Comme d'autres œuvres dispersées dans des musées et collections privées à travers le monde, ces bronzes des XVIe au XVIIIe s. ont été pillés en 1897 par l'armée britannique lors d'une expédition punitive marquée par la mise à sac de l'actuelle Benin City, ancienne capitale du Royaume du Bénin et actuelle capitale de l'Etat d'Edo dans le sud du Nigeria.

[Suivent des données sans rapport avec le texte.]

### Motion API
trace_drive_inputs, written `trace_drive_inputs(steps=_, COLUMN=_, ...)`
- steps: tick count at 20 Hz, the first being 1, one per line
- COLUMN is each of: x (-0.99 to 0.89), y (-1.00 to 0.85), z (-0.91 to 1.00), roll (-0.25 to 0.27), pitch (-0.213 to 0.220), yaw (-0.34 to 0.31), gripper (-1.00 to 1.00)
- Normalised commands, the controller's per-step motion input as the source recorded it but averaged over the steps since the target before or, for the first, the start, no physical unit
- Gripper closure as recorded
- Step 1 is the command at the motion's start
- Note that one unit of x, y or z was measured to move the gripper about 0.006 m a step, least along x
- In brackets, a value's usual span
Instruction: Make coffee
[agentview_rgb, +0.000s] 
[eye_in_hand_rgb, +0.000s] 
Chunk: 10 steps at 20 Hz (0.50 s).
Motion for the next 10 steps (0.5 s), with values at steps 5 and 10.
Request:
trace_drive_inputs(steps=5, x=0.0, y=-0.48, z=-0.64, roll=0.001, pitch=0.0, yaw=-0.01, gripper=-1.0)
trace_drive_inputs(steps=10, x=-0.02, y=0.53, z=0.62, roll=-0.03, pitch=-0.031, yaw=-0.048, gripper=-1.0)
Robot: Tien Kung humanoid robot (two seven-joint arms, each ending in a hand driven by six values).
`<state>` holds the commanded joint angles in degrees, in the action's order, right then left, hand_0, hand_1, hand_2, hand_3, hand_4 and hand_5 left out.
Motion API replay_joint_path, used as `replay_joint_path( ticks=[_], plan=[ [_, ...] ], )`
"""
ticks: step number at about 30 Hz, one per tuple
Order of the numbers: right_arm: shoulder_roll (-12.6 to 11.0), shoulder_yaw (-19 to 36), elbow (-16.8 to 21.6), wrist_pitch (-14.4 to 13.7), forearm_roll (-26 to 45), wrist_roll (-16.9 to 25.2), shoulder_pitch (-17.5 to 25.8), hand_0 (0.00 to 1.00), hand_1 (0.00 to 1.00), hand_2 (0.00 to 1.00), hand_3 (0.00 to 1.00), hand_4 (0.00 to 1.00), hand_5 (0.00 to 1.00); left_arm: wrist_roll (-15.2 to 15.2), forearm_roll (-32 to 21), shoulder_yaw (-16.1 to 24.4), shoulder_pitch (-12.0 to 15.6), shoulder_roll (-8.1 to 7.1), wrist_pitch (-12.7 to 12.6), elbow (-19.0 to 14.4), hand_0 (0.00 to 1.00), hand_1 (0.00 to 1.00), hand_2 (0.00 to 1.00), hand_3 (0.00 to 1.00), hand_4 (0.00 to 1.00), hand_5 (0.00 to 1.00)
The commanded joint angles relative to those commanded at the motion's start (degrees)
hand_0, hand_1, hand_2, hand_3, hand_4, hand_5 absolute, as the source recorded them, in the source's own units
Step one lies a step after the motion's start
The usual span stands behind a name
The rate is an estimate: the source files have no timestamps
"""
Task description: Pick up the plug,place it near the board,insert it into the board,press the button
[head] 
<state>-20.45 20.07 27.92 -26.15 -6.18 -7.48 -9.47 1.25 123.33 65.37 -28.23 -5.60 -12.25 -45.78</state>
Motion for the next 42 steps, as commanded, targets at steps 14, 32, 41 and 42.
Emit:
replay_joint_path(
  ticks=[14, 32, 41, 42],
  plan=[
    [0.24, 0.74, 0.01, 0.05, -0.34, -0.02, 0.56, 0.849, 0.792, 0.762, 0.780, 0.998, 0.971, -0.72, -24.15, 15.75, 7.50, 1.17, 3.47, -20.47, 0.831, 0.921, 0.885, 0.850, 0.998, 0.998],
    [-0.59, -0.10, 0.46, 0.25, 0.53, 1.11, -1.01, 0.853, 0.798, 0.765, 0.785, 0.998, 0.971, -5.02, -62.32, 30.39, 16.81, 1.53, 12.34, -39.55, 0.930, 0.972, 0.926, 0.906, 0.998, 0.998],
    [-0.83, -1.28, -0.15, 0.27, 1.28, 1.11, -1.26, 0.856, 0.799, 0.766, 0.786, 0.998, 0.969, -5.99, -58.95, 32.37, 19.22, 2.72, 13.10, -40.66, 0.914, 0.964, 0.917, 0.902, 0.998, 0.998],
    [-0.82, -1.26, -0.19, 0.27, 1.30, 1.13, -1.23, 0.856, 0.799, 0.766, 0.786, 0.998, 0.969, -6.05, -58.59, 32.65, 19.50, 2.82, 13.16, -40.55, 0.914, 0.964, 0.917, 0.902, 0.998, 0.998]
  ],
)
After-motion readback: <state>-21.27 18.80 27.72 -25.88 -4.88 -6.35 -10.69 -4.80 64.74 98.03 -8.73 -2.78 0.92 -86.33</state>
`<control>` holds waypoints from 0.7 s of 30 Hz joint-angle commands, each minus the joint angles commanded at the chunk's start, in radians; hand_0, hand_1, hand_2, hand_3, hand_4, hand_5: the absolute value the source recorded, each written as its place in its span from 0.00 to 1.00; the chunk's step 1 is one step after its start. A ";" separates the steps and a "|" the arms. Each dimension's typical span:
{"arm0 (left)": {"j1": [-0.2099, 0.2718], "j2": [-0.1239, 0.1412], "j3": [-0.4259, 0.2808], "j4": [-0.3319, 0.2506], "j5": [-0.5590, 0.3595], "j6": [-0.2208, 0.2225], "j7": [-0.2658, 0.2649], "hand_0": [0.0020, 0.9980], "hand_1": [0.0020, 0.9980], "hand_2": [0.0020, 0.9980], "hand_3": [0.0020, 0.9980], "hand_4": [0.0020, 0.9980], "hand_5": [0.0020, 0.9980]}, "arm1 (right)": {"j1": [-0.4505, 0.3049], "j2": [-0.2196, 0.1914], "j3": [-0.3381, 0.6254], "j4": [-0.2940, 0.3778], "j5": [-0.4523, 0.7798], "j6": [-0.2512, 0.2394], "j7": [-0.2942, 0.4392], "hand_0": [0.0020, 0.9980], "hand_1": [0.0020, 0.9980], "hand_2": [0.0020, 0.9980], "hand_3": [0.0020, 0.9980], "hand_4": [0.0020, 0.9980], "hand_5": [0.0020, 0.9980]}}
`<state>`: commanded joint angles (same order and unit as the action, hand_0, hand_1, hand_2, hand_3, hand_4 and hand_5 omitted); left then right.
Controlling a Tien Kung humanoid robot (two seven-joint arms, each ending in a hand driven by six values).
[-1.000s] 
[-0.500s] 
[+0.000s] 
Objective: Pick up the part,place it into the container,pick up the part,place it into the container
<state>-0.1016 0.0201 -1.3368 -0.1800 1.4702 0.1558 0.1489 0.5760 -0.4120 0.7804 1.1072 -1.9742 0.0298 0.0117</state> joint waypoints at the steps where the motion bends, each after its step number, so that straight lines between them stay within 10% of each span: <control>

Plusieurs bronzes du royaume du Bénin ont commencé à être restitués ces dernières années par des institutions allemandes, écossaises, néerlandaises et américaines, mais on estime que des centaines d'autres objets se trouvent encore en Europe et en Amérique. Et au Nigeria même, la destination des œuvres restituées continue de faire polémique, le successeur des anciens rois du Bénin les réclamant alors qu'un musée a été construit exprès à Benin City.
Les bronzes restitués provenaient du Musée ethnographique de l'Université de Zurich, du Musée Rietberg de Zurich et du Musée d'ethnographie de Genève.
Ils sont autant de "preuves d'une civilisation qui maîtrisait déjà la fonte du bronze à un niveau de sophistication technique, artistique et extrêmement complexe" avant la colonisation, a déclaré la ministre nigériane de la Culture, Hannatu Musa Musawa, lors de la cérémonie.
La Suisse a également remis au Nigeria un bracelet de bronze et quatre monolithes d'Ikom - des pierres volcaniques gravées - provenant de la région du delta du Niger, "saisis en Suisse dans le cadre d'une procédure judiciaire et transférés à la Confédération" helvétique, selon le ministère de l'Intérieur suisse.